Learners with DCD may also have difficulty coordinating their eyes to track words on a page and focus on moving objects. They may find it challenging to copy accurately from the blackboard, as this requires the shifting of their gaze from a shorter to a longer distance. Turning pages in a book and organising desk space and personal belongings may also be a struggle (Kranowitz 2005). They may also struggle with directionality (Kranowitz 2005). Speech articulation may also prove challenging as they may have difficulty moving their oral muscles to produce the necessary sounds (Case-Smith 2005; Farmer et al. 2016).

Learners manifesting DCD may have difficulties in perceiving, sequencing, organising and carrying out actions or movements and may appear to be clumsy or accident prone (Kranowitz 2005). They tend to have an awkward or abnormal gait when compared with their typically developing peers (Sadock et al. 2015) and less muscle mass (Yam & Fong 2018). As a result, sporting activities may become challenging. Simply maintaining their posture may also prove difficult because of less efficient visual control (Speedtsberg et al. 2017).

The participation of learners with DCD in leisure and play activities, as well as activities of daily living and academic tasks, tends to be hampered by their struggle with coordination and motor skills. This in turn increases their risk of developing psychological and social difficulties (Prunty et al. 2016a; Sadock et al. 2015). In a study on 12-year-olds’ experiences of living with DCD, a range of negative emotions were reported regarding frustrations with activities of daily living and general academic performance (Zwicker et al. 2018). Participation in school sports and social activities resulted in the strongest negative emotions (Zwicker et al. 2018).
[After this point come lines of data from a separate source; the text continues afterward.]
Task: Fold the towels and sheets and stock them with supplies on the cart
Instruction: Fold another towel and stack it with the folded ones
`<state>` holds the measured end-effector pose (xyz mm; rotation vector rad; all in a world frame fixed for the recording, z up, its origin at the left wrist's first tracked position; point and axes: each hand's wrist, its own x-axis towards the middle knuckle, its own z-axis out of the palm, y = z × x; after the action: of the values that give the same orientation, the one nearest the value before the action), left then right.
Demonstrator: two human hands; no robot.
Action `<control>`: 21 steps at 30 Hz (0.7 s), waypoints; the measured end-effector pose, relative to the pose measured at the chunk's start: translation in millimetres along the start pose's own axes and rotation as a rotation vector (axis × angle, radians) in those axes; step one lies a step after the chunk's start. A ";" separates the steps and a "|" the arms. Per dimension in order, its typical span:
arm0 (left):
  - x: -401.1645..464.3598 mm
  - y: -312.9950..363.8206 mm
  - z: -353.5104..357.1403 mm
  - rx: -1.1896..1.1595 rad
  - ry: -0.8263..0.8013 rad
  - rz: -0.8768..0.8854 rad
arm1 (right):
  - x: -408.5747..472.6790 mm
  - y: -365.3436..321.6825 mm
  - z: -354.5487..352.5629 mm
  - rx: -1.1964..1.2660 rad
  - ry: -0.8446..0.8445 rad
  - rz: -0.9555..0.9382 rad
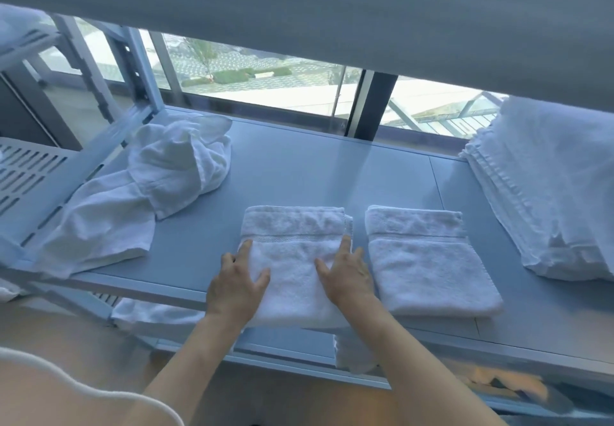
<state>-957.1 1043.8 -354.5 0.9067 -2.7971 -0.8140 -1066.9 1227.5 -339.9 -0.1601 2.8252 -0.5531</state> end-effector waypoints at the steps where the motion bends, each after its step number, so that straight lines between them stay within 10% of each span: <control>1: -0.3 1.9 -0.2 -0.027 0.008 -0.001 | 1.6 1.0 -2.2 0.028 -0.006 0.006; 21: -20.0 180.4 26.8 -0.396 0.238 0.362 | 25.8 127.4 -159.2 0.331 0.346 -0.123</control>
<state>-1040.9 1190.5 -283.0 0.3884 -2.3676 -1.0612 -1142.2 1397.5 -252.3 -0.1905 3.0054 -1.1669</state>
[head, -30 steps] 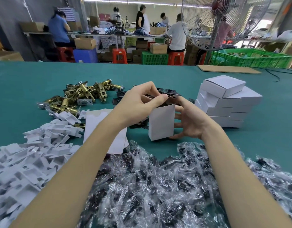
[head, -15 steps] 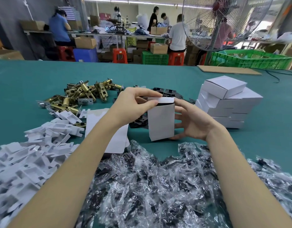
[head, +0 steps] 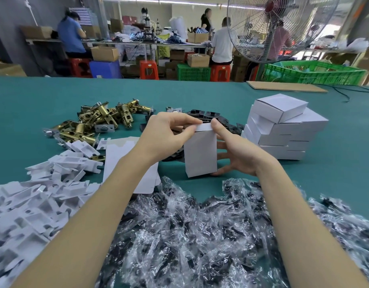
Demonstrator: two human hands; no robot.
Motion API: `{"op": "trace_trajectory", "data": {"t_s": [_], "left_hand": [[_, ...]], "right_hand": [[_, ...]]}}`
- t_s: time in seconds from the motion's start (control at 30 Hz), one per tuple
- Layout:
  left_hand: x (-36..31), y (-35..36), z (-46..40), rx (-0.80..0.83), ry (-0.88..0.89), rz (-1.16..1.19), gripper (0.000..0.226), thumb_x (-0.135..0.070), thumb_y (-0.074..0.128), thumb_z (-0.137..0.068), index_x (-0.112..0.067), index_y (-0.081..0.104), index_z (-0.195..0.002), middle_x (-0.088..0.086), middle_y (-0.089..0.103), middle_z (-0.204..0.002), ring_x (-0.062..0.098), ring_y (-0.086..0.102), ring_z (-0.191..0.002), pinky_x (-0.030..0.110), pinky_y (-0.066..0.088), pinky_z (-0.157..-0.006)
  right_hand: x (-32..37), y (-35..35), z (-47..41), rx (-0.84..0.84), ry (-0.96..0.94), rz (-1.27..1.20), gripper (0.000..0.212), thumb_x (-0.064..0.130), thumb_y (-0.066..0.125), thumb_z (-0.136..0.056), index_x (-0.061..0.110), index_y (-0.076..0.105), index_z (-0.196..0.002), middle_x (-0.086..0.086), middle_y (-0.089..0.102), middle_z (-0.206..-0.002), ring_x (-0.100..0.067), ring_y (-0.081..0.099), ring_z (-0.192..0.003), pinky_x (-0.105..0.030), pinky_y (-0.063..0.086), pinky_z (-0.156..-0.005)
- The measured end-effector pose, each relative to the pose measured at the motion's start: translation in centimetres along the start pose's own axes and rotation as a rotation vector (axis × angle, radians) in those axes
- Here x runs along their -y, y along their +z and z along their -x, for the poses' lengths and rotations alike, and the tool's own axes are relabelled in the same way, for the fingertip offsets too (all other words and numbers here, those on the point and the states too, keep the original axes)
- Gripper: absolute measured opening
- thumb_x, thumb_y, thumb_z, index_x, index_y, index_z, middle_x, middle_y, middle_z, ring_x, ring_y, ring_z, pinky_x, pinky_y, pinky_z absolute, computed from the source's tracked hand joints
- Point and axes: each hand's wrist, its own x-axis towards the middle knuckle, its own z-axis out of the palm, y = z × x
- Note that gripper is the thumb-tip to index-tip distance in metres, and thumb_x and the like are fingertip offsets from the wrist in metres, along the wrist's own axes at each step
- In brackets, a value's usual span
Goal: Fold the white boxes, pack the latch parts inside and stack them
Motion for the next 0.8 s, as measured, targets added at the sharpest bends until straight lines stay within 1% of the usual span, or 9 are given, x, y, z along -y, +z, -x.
{"op": "trace_trajectory", "data": {"t_s": [0.07,0.2,0.3,0.37,0.43,0.47,0.53,0.7,0.8], "left_hand": [[-0.1,0.0,0.1,-0.003,0.026,-0.008,0.015,-0.017,0.072,-0.093,-0.024,0.082,-0.102,-0.016,0.078,-0.094,-0.003,0.072,-0.088,0.012,0.054,-0.079],[-0.1,0.0,0.0,-0.042,-0.006,0.029,0.005,-0.023,0.080,-0.088,-0.023,0.081,-0.093,-0.011,0.078,-0.088,0.007,0.074,-0.079,0.020,0.058,-0.072],[-0.2,0.0,-0.1,-0.018,-0.047,0.071,0.002,-0.023,0.080,-0.088,-0.023,0.079,-0.089,-0.009,0.077,-0.086,0.013,0.074,-0.076,0.023,0.057,-0.064],[-0.2,0.1,-0.1,-0.003,-0.041,0.076,0.003,-0.024,0.080,-0.088,-0.025,0.078,-0.087,-0.008,0.077,-0.087,0.013,0.075,-0.079,0.024,0.058,-0.067],[-0.3,0.2,-0.1,0.015,-0.024,0.067,0.006,-0.025,0.081,-0.087,-0.028,0.077,-0.084,-0.011,0.077,-0.086,0.010,0.075,-0.079,0.020,0.056,-0.068],[-0.3,0.1,-0.1,0.025,-0.018,0.066,0.007,-0.026,0.081,-0.087,-0.028,0.076,-0.084,-0.012,0.077,-0.085,0.008,0.074,-0.079,0.018,0.055,-0.068],[-0.1,-0.1,0.0,0.042,-0.009,0.074,0.006,-0.026,0.081,-0.088,-0.027,0.076,-0.085,-0.011,0.077,-0.087,0.008,0.075,-0.081,0.019,0.057,-0.070],[0.4,-0.6,0.2,0.109,0.027,0.105,0.005,-0.026,0.077,-0.091,-0.031,0.077,-0.092,-0.012,0.078,-0.096,0.005,0.074,-0.092,0.020,0.056,-0.082],[1.0,-0.8,0.5,0.218,-0.021,0.152,0.020,-0.026,0.079,-0.090,-0.036,0.079,-0.108,-0.017,0.076,-0.108,0.005,0.072,-0.101,0.022,0.057,-0.089]], "right_hand": [[0.0,0.0,0.1,0.001,-0.027,0.029,0.067,0.089,0.053,-0.077,0.038,0.074,-0.114,0.002,0.077,-0.107,-0.026,0.075,-0.095,-0.048,0.062,-0.072],[0.4,-0.1,0.2,-0.051,-0.081,0.181,0.075,0.094,0.051,-0.068,0.035,0.078,-0.106,0.004,0.079,-0.102,-0.018,0.077,-0.078,-0.044,0.063,-0.069],[0.9,-0.4,0.6,-0.094,-0.136,0.355,0.074,0.094,0.044,-0.068,0.036,0.080,-0.098,0.012,0.079,-0.100,-0.013,0.077,-0.081,-0.045,0.058,-0.088],[1.0,-0.6,1.0,-0.129,-0.213,0.363,0.056,0.085,0.050,-0.080,0.040,0.080,-0.093,0.017,0.078,-0.099,-0.009,0.076,-0.082,-0.043,0.058,-0.091],[1.1,-0.6,1.1,-0.149,-0.328,0.266,0.027,0.058,0.060,-0.095,0.041,0.079,-0.102,0.016,0.078,-0.102,-0.009,0.076,-0.085,-0.038,0.062,-0.085],[1.2,-0.5,1.1,-0.149,-0.389,0.222,0.019,0.045,0.063,-0.098,0.039,0.078,-0.109,0.014,0.078,-0.104,-0.011,0.076,-0.089,-0.034,0.063,-0.083],[1.3,-0.2,1.1,-0.141,-0.483,0.178,0.018,0.032,0.067,-0.098,0.030,0.078,-0.112,0.008,0.079,-0.105,-0.013,0.075,-0.098,-0.028,0.062,-0.082],[1.5,-0.5,1.6,-0.081,-0.521,0.136,0.022,0.036,0.074,-0.083,0.028,0.080,-0.103,0.003,0.080,-0.099,-0.010,0.075,-0.097,-0.022,0.059,-0.074],[1.0,-1.3,1.7,-0.061,-0.522,0.109,0.029,0.033,0.074,-0.082,0.023,0.079,-0.108,0.001,0.079,-0.107,-0.011,0.074,-0.104,-0.024,0.060,-0.076]]}}
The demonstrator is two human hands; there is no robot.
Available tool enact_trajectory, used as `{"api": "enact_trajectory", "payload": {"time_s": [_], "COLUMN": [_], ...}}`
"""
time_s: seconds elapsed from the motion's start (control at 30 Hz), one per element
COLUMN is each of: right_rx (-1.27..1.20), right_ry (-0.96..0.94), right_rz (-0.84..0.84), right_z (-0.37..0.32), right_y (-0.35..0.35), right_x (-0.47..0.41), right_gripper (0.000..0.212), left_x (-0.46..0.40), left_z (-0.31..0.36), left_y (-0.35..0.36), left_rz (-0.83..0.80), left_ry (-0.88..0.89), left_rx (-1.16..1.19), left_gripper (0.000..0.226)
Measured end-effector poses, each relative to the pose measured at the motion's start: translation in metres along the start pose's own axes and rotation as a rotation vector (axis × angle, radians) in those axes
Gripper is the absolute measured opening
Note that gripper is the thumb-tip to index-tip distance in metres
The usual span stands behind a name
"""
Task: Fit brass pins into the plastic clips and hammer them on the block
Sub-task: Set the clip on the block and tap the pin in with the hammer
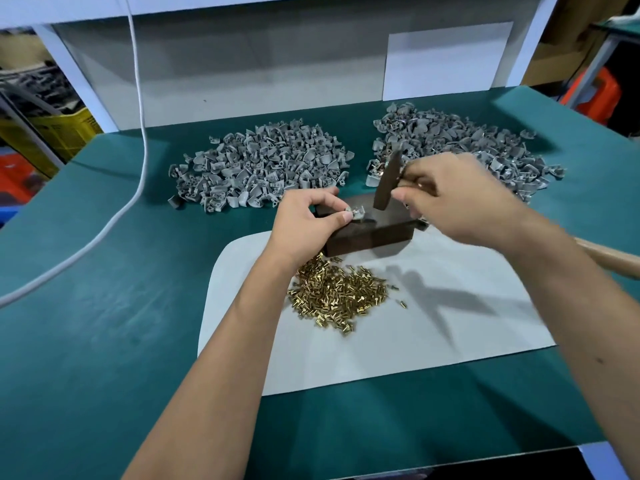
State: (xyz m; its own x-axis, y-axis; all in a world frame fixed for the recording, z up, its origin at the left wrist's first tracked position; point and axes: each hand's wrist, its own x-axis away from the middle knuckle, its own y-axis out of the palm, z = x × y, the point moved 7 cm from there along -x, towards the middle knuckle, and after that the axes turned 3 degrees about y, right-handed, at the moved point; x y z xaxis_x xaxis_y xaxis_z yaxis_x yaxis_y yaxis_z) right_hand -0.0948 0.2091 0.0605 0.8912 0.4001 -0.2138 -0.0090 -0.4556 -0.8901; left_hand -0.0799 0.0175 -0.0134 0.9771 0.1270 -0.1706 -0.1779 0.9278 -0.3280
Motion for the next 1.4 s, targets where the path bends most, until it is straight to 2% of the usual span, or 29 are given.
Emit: {"api": "enact_trajectory", "payload": {"time_s": [0.1, 0.27, 0.5, 0.57, 0.73, 0.87, 1.0, 1.1, 1.17, 1.23, 1.33, 1.4], "right_rx": [-0.070, -0.062, 0.035, 0.034, -0.102, -0.126, -0.246, -0.298, -0.275, -0.244, -0.297, -0.362], "right_ry": [-0.068, -0.076, 0.009, 0.011, -0.037, -0.147, -0.186, -0.091, 0.051, 0.153, 0.261, 0.268], "right_rz": [-0.132, -0.451, -0.474, -0.418, -0.044, -0.031, 0.039, 0.168, 0.302, 0.341, 0.303, 0.267], "right_z": [0.013, 0.028, 0.048, 0.049, 0.025, -0.005, -0.007, 0.008, 0.028, 0.045, 0.058, 0.056], "right_y": [-0.011, 0.013, 0.028, 0.021, 0.005, 0.030, 0.036, 0.031, 0.022, 0.020, 0.029, 0.035], "right_x": [0.002, 0.016, 0.018, 0.015, -0.001, -0.005, -0.008, -0.010, -0.011, -0.011, -0.008, -0.007], "right_gripper": [0.008, 0.023, 0.023, 0.018, 0.013, 0.035, 0.020, 0.020, 0.037, 0.051, 0.038, 0.033], "left_x": [0.001, 0.000, -0.001, -0.001, 0.000, 0.001, 0.002, 0.002, 0.001, -0.001, -0.004, -0.004], "left_z": [-0.002, -0.001, 0.004, 0.004, 0.007, 0.009, 0.011, 0.012, 0.011, 0.008, 0.005, 0.003], "left_y": [0.002, 0.001, 0.000, 0.000, 0.002, 0.003, 0.002, 0.000, -0.003, -0.005, -0.007, -0.008], "left_rz": [-0.003, 0.010, 0.017, 0.012, -0.006, -0.018, -0.036, -0.026, -0.001, 0.016, 0.029, 0.039], "left_ry": [-0.029, -0.022, 0.015, 0.021, 0.028, 0.043, 0.066, 0.080, 0.072, 0.062, 0.075, 0.086], "left_rx": [0.042, 0.045, 0.027, 0.027, 0.036, 0.061, 0.073, 0.087, 0.102, 0.119, 0.149, 0.160], "left_gripper": [0.010, 0.009, 0.009, 0.009, 0.012, 0.016, 0.015, 0.018, 0.019, 0.016, 0.010, 0.009]}}
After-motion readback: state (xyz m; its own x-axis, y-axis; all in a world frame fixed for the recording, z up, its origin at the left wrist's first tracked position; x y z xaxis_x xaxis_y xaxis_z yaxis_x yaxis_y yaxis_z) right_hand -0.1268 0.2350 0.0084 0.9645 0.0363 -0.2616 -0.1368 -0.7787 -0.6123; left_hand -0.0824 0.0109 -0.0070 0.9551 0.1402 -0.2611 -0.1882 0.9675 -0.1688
Teachers claim that learners with DCD have significantly more emotional and behavioural problems than their typically developing peers (Crane, Sumner & Hill 2017; Van Den Heuvel et al. 2016). These learners were also at greater risk of developing emotional and behavioural problems than their typically developing peers. They may feel inadequate because of their motor skills deficits (Le Roux 2018). Furthermore, the learner’s gender may play a role in the emotional challenges they face. For boys, the challenges around participating in sporting and physical activities may result in a negative self-concept and reduced social engagement. Difficulties in self-care skills, such as applying makeup, may affect girls’ self-perception (Li et al. 2018).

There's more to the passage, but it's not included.